家鴨の愉悦するような女の嬌態が、しきりとくすぐったく思えた。「ね。ね」お槙は、もう探偵のものであるように、島に唇を命じた。眼をつむって待った。男の近ずけて来る顔を心臓で想像した。彼の口臭が温く頬にさわった。鼻骨が鼻骨にふれた。そして、全身の神経が麻酔しかけたところへ、ぱッと、大阪市 探偵のつよい閃光と爆音が、彼女を撲りつけたように驚かした。彼女は、弾かれたようにベンチから飛び上がった。とたんに、棕梠の葉が手をたたくように揺れて、あたりの闇が、笑い声に騒いだ。
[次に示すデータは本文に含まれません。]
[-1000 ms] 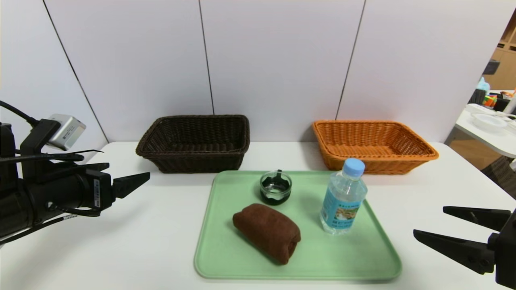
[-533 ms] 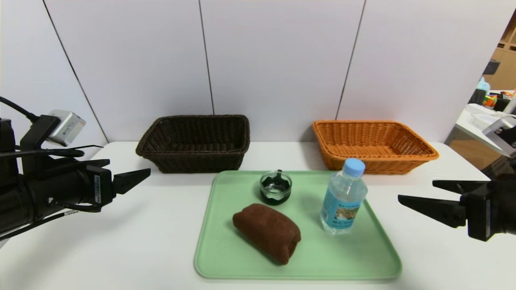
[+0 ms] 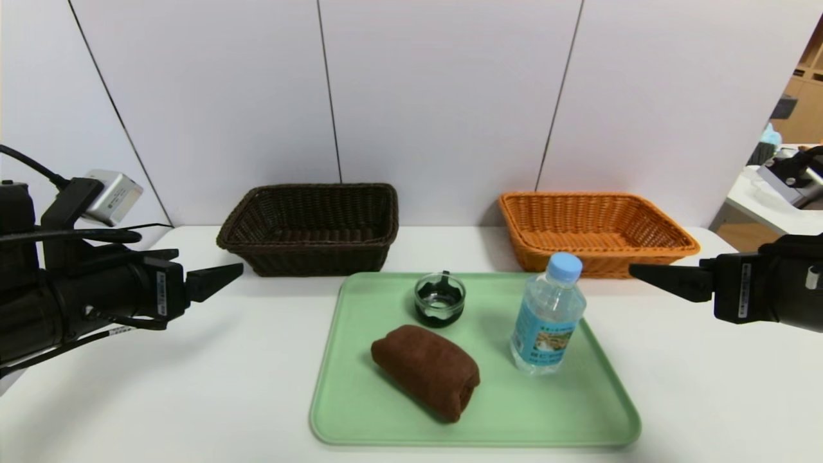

「?……」それ人のお槙の顔へ、もういっぺんマグネを与えたら、どんな表情をしているだろうと思って、助手さんや愚連隊の男たちは、止めどなく笑いを交換した。お槙は、ふるえていた。そこに硬直したまま、誰とはなく睨みつけているのだった。そのあたまのうえを、ふわっと、白くながれてゆくマグネの煙が、島の化身のように。そばにいた島はいつのまにかそこにいなかった。「見ておいで!」彼女は、こめかみをぴりぴりさせて、うしろを振り向くと、突然、ヒステリックな声で呶鳴った。